Tuesday, April 15

Whisky River opens up

Apparently the new location at the EpiCentre (note the annoying British spelling) on Trade has been open since the weekend, but tonight was media night, or something like that. Lots of reporters and other sycophants showed up for free booze and all-you-can Dale Jr. Television cameras followed him around the bar for at least a couple of hours, getting in all the blandest shots imaginable:

(pardon the crappy photography)

- Dale Jr. walks through the crowd
- Dale Jr. stands in the crowd
- Dale Jr. unhooks the "Tensionbarrier" (the things that form lines at airports and DMVs), after a few practice tries, and walks awkwardly up a ramp to take a seat in the VIP section
- Dale Jr. sits at the bar
- Dale Jr. fields questions from a blindly smiling and nodding horde of reporters
- and finally, Dale Jr. stands in the middle of a staff picture, surrounded by the gorgeous bartenders and waitresses

These girls are a reason to check the place out. Their uniform consists of a tight black sleevless top, a short skirt or booty shorts in any color of the denim rainbow, and cowboy boots. Some made half-hearted attempts on the mechanical bull. Others walked through the crowd with trays of food. Most stood around waiting for something to do. I recognized a few as "the hot bartender" from various uptown establishments. My friend I'll call Dick, who I snuck in under the guise of an amateur Charlotte mag blogger being mentored by myself, was especially obsessed with them.

Apparently, Dick had been watching these girls audition for the job outside of his office uptown for the past month. "Basically, I had nothing to do at work all day except go outside and catch the girls trying out for Whisky River," he explained.

They would show up in groups of "two to seven," all good looking and lacquered with makeup. Dick claimed to have overheard the following conversation outside his place of business one day:

Girl: What do I wear to the next interview?
Recruiter (male): Just make it sexy.

I asked one bleached blond bartender how she got her job. "Like this," she said, and closed her eyes and smiled real big. Then she mentioned her many years of experience as a bartender. To be fair, another also said she was hired after passing a test of her abilities behind the bar. Also for the record, she was young, blond and attractive too.
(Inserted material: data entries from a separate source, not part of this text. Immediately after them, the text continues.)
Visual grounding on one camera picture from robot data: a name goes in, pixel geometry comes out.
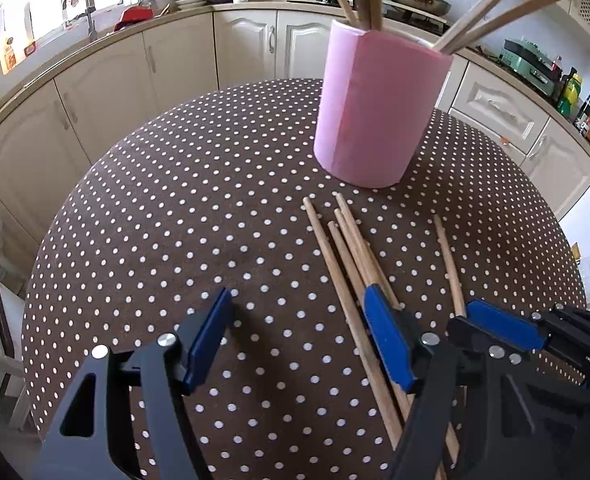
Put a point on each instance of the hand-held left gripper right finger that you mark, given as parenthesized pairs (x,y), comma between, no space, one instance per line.
(387,340)

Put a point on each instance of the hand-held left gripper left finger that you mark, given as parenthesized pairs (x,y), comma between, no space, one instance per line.
(207,340)

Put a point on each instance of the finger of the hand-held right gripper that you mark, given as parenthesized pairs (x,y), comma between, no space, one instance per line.
(467,332)
(510,327)

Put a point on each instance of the pink cylindrical cup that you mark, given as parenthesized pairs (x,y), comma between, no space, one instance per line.
(375,110)

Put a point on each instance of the brown polka dot tablecloth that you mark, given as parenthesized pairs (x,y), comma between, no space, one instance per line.
(175,210)

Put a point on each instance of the metal storage cart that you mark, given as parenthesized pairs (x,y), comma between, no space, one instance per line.
(0,360)

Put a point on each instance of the dark sauce bottle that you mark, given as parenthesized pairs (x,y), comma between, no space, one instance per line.
(585,112)

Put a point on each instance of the green plastic bottle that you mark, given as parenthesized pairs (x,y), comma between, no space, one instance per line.
(571,92)

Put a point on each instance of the dark soda bottle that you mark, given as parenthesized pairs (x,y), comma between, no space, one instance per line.
(556,77)

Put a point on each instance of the green electric multi cooker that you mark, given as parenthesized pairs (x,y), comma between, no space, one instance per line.
(530,67)

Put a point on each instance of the chrome faucet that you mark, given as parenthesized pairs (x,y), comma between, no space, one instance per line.
(91,20)

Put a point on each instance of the small red jar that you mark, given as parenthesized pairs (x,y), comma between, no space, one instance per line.
(30,48)

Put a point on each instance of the beige kitchen countertop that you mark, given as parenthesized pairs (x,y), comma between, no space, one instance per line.
(270,2)

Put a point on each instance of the orange bottle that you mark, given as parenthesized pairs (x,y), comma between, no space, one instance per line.
(10,55)

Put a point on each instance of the black gas cooktop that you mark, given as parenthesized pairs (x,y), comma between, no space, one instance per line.
(305,0)

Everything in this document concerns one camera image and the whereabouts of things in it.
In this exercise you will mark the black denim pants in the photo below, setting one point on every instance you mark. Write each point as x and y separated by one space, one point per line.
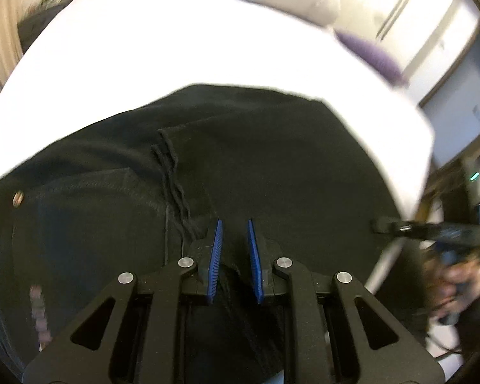
264 160

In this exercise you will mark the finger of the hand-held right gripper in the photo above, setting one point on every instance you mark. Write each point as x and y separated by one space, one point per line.
400 228

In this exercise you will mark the person's right hand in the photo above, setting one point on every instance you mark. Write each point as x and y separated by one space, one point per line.
456 284

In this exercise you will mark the bed with white sheet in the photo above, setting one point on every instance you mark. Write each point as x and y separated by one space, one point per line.
184 40

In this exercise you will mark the grey door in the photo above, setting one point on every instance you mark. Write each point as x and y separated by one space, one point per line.
464 100

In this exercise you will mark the white wardrobe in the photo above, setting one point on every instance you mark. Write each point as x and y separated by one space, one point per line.
424 8

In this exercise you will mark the purple cushion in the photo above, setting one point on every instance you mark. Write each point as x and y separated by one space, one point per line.
368 52

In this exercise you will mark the grey nightstand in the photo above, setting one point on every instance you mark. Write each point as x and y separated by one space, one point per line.
36 28

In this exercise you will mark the cream curtain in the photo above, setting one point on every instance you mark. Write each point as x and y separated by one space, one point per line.
0 48

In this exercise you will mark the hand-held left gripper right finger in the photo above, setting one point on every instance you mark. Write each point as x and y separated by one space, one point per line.
254 264

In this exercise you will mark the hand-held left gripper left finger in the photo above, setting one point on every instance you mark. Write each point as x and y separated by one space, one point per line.
215 264

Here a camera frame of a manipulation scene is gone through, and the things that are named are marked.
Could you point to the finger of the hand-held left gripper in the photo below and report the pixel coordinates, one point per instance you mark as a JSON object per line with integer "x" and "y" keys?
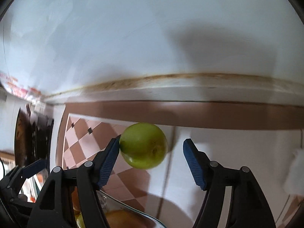
{"x": 34, "y": 167}

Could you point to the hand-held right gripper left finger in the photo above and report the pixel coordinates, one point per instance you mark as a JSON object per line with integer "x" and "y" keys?
{"x": 108, "y": 166}

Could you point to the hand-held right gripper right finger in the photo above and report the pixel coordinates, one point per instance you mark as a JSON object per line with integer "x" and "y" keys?
{"x": 193, "y": 166}

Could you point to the floral oval plate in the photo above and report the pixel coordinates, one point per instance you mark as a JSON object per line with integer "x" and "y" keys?
{"x": 114, "y": 204}

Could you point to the bright green apple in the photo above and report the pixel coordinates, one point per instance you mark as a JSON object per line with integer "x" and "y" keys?
{"x": 144, "y": 144}

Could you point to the orange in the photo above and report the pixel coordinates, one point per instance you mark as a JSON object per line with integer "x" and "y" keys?
{"x": 76, "y": 199}
{"x": 125, "y": 219}

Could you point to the yellow pear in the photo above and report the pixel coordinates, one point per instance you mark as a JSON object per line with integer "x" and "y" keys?
{"x": 80, "y": 220}

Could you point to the black gas stove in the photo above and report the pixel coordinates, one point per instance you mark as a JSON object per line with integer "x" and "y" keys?
{"x": 42, "y": 135}

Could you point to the brown checkered table mat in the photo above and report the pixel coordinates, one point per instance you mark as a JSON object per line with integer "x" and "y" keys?
{"x": 213, "y": 116}

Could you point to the colourful wall sticker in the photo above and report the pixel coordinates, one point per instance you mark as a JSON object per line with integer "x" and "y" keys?
{"x": 16, "y": 89}
Dick began getting drunk and striking up conversations. We met a contractor who had helped put the place together, along with several other venues scheduled to go up in the EpiCentre. He said he was worried Whisky River would be a passing fad, only popular when NASCAR comes to town. Hard to tell, though, since nothing about the EpiCentre is complete.

Most of the building is actually still under construction, which makes the Whisky River a little hard to find (you have to follow paper signs taped on walls if you try to enter from Trade). The contractor told me about a few of the bars and restaurants planned to open one day (apparently depending on cooperation from the city).

For what it's worth: A pavilion on the top level that will one day host the esteemed Alive After Five; an upscale restaurant/night club called Black Fin; Wild Wing (disclaimer: do not confuse with Buffalo Wild Wings, as this is apparently a touchy subject); Strike City Lanes; Smoothie King; a piano bar called Howl at the Moon.

Anyway, I'm not going to go into a detailed description of the bar. Dick summed it up like this: The three different bar sections have three different themes: old Western (mechanical bull), sophisticated (constellations of changing lights on the bar surface), and sophisticated new Western (big, sleek electric guitar hanging on the wall next to a huge projection screen).

"Sophisticated?" I asked, looking at the cheesy lights on the bar.

"Well, it's sophisticated to NASCAR fans," Dick said, living up to his alias.

Then he began drooling over a bartender in red cowboy boots, and I eventually had to drag him out.

2 comments:

Jenn said...

shhhh... don't tell anyone but I am actually really excited about Howl at the Moon. I have a long-held desire to finally get the nerve to pay the piano player the $20 that allows you to sing the song of your choice while he plays it. I have had this dream ever since I saw THE "Carlton Banks" singing at the Howl at the Moon in Anaheim, CA. Sadly, he didn't finish his Elton John ballad (And That's Why they Call it The Blues) by doing the Carlton Dance. We were all hoping he would. He did have a darn good set of pipes though.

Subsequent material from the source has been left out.